A Nut Know Nibbler Chew is a wooden toy with a nut inside. The hamster is going to want to eat the delicious nut, but she will have to chew through the toy first. There is no need to be concerned about the safety of chewing threw the wooden toy. The truth is that this toy is made with vegetable oil based paint, meaning that it is nontoxic. Not only is this toy harmless for your pet hamster, but it is actually good for her teeth. By chewing on the Nibbler, the hamster can wear down her teeth and sharpen her teeth. Once your hamster has gotten threw to the nut and has eaten it, you hamster probably will continue to chew the wood. This is a great way to keep your small pet in good health.

Another great thing that you can do with your Nut Knot Nibbler Chew is put your own treats inside. You can find other little hamster treats, such as Yogies and other special treats that are made for small animals just like yours. Many people who own hamsters don't think about them as real pets. Instead, they imagine them to be like ornaments that they don't really have to take care of. This is simply not the case. By treating your small mammal well, you can have a healthy hamster that lives for years and years.
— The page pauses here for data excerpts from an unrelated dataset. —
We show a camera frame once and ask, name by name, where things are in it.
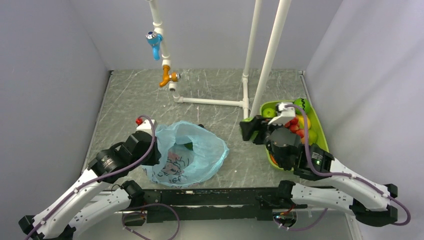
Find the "light blue plastic bag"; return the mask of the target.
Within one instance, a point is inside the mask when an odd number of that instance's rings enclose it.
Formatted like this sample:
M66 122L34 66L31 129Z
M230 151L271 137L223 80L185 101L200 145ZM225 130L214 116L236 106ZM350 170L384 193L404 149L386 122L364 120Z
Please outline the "light blue plastic bag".
M189 188L212 178L229 155L224 140L187 121L160 124L155 129L159 164L143 165L148 179L172 188ZM192 143L193 150L184 144Z

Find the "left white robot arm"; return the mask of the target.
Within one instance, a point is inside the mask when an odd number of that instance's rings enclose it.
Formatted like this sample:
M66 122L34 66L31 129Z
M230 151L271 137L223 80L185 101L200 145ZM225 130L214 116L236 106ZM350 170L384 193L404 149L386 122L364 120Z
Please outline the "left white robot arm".
M105 198L94 197L140 165L157 165L161 154L152 130L138 130L126 141L101 150L77 181L52 205L36 215L25 215L18 224L27 240L72 240L113 213L139 209L145 192L134 181L120 184Z

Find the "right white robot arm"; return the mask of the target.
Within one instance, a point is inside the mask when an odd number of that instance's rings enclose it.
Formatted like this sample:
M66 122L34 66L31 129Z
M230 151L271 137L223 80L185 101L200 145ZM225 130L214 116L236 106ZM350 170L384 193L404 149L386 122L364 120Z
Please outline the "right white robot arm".
M264 145L269 156L283 170L324 188L305 186L290 180L280 181L275 194L282 207L313 205L334 209L372 227L393 225L398 209L392 205L398 188L394 184L369 181L344 166L318 144L294 142L295 135L283 126L274 126L260 115L239 123L242 139Z

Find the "fake green starfruit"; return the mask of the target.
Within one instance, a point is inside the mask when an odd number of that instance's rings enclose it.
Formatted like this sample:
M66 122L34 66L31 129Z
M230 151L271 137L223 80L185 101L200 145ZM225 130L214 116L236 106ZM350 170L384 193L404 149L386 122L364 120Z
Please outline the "fake green starfruit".
M189 142L189 143L185 143L184 146L188 149L188 150L193 150L193 143Z

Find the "fake orange fruit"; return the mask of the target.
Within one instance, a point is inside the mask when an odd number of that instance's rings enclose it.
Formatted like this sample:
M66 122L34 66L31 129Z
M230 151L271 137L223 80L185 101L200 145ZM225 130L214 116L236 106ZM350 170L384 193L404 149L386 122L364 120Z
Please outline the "fake orange fruit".
M276 165L276 166L278 165L278 164L277 164L277 162L275 161L275 159L274 159L274 157L273 157L272 155L270 155L270 156L269 156L269 158L271 159L271 161L272 161L272 163L273 163L274 165Z

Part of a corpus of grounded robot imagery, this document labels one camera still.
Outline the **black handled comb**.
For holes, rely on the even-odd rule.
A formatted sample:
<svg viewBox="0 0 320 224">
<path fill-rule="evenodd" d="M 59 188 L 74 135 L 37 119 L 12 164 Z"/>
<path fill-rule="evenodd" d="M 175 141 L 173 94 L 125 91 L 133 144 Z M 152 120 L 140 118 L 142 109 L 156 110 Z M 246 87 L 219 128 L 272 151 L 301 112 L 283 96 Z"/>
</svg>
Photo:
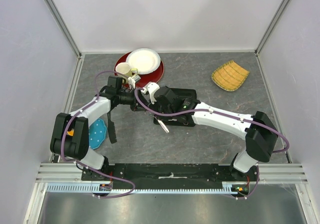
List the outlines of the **black handled comb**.
<svg viewBox="0 0 320 224">
<path fill-rule="evenodd" d="M 115 129 L 115 125 L 114 122 L 112 122 L 111 120 L 111 112 L 109 112 L 107 114 L 107 131 L 108 131 L 108 136 L 109 136 L 109 140 L 111 142 L 111 144 L 115 144 L 117 142 L 117 136 L 116 136 L 116 129 Z"/>
</svg>

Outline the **silver hair scissors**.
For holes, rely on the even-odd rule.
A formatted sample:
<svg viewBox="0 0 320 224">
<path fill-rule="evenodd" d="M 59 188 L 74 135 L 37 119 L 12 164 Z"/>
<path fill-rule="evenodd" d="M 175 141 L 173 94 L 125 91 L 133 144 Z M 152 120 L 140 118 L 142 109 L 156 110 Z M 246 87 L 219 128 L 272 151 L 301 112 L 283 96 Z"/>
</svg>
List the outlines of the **silver hair scissors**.
<svg viewBox="0 0 320 224">
<path fill-rule="evenodd" d="M 170 117 L 168 122 L 176 122 L 184 125 L 188 125 L 188 118 L 187 117 Z"/>
</svg>

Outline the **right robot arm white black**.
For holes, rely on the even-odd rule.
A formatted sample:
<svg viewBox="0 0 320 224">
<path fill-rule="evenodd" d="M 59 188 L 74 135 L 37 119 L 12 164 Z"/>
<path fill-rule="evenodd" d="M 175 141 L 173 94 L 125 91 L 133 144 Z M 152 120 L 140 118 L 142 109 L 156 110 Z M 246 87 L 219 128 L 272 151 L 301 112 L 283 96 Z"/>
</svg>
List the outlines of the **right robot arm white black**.
<svg viewBox="0 0 320 224">
<path fill-rule="evenodd" d="M 245 141 L 245 150 L 235 156 L 229 168 L 233 180 L 242 180 L 258 162 L 269 162 L 278 136 L 265 113 L 237 114 L 215 108 L 198 100 L 193 89 L 159 87 L 152 83 L 147 92 L 150 96 L 148 106 L 157 112 L 154 123 L 163 127 L 209 126 Z"/>
</svg>

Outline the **black zip tool case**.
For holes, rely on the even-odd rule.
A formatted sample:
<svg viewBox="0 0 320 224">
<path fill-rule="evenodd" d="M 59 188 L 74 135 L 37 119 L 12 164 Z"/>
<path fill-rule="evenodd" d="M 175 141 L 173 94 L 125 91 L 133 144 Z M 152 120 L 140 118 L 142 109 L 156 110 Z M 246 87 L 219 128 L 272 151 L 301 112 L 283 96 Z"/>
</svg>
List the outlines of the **black zip tool case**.
<svg viewBox="0 0 320 224">
<path fill-rule="evenodd" d="M 186 110 L 193 110 L 200 101 L 197 99 L 197 93 L 194 89 L 180 89 L 180 88 L 169 88 L 167 86 L 160 87 L 159 90 L 154 94 L 155 99 L 157 100 L 160 96 L 165 96 L 167 98 L 179 98 L 180 105 L 176 113 L 183 112 Z M 192 116 L 194 113 L 186 113 L 177 116 L 160 116 L 155 115 L 159 120 L 161 120 L 165 125 L 168 126 L 186 126 L 186 127 L 194 127 L 195 123 L 193 121 Z M 187 117 L 188 125 L 176 123 L 176 122 L 168 122 L 167 120 L 170 117 Z"/>
</svg>

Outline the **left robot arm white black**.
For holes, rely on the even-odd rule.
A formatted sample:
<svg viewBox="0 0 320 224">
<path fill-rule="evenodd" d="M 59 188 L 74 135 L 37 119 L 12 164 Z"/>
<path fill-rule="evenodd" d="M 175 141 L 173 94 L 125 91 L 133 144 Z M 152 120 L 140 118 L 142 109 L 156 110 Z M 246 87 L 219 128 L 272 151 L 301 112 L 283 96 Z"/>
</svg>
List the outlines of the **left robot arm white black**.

When you are looking to purchase a Nut Knot Nibbler Chew, you can be sure to look online. Many people choose to go to the pet store. Keep in mind, however, that you are always going to spend more when you go to a conventional pet shop. Instead, you can go online, save money, and even read articles and forums about pets and pet health.


----------



## debs9019 (Feb 7, 2010)

furryfriendhut said:


> :001_smile:
> If you are interested in owning a pet that is cute, fun to watch, and which requires a low degree of maintenance, you may want to consider a pet such as a hamster. These kinds of animals are great for people who love to have small mammals around the house, but who don't want to have to deal with all of the care that is necessary to raise happy and healthy cats or dogs. In the end, hamsters can be some of the most stress-free pets. At the same time, however, you should keep in mind that these animals, much like other pets, do need to be stimulated now and again. Also, they need to be groomed, just like other pets. If you are considering a hamster, you may want to purchase a Nut Knot Nibbler Chew.
> 
> A Nut Know Nibbler Chew is a wooden toy with a nut inside. The hamster is going to want to eat the delicious nut, but she will have to chew through the toy first. There is no need to be concerned about the safety of chewing threw the wooden toy. The truth is that this toy is made with vegetable oil based paint, meaning that it is nontoxic. Not only is this toy harmless for your pet hamster, but it is actually good for her teeth. By chewing on the Nibbler, the hamster can wear down her teeth and sharpen her teeth. Once your hamster has gotten threw to the nut and has eaten it, you hamster probably will continue to chew the wood. This is a great way to keep your small pet in good health.
> ...


i have one of theses for my hamsters, they seem too love it


----------



## Lil Miss (Dec 11, 2010)

while the nut maybe "delicious" it should be removed before giving the toy to any animal.
the nut is an almond which is NOT safe as they contain cyanic acid (aka cyanide)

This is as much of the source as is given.